- WHAT THE TASK REQUIRES
Lines below that include the word "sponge" should each be copied.

- PROVIDED MATERIAL
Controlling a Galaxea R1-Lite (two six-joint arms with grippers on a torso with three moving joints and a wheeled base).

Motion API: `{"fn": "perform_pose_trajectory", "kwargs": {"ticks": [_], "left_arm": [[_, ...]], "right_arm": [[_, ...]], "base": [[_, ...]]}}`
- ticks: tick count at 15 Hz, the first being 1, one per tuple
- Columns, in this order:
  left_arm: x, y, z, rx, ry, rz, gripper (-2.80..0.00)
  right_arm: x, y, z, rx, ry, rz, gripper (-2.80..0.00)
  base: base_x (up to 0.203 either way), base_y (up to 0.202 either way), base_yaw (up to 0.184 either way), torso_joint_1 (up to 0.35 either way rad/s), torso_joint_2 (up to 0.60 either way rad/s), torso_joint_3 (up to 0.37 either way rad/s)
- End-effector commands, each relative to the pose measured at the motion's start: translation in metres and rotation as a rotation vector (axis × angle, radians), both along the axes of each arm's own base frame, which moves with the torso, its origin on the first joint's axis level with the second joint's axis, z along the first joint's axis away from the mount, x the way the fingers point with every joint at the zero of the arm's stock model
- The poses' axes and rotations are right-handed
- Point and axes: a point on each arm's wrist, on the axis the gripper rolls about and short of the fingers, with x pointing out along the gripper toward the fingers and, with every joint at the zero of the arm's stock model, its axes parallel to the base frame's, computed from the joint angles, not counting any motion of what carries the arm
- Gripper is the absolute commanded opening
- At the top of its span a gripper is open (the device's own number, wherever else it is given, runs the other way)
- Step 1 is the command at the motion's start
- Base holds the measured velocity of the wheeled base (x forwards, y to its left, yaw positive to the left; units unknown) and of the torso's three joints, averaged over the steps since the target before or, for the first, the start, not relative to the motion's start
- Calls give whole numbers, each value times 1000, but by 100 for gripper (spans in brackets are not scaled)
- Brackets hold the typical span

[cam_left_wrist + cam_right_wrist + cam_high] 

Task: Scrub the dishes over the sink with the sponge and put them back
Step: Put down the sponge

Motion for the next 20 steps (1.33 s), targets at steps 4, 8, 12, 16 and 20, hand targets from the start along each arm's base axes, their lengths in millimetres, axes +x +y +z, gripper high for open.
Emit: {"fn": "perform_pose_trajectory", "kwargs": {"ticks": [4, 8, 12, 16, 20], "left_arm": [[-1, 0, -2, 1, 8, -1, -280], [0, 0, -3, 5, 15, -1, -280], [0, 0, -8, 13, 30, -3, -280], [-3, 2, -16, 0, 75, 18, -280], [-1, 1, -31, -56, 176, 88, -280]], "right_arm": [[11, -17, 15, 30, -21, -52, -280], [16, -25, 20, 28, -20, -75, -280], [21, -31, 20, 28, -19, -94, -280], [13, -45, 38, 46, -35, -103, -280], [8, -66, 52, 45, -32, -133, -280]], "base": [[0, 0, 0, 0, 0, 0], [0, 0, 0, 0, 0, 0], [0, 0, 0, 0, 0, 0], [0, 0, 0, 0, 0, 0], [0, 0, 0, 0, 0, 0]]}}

- TASK SOLUTION
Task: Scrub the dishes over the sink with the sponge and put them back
Step: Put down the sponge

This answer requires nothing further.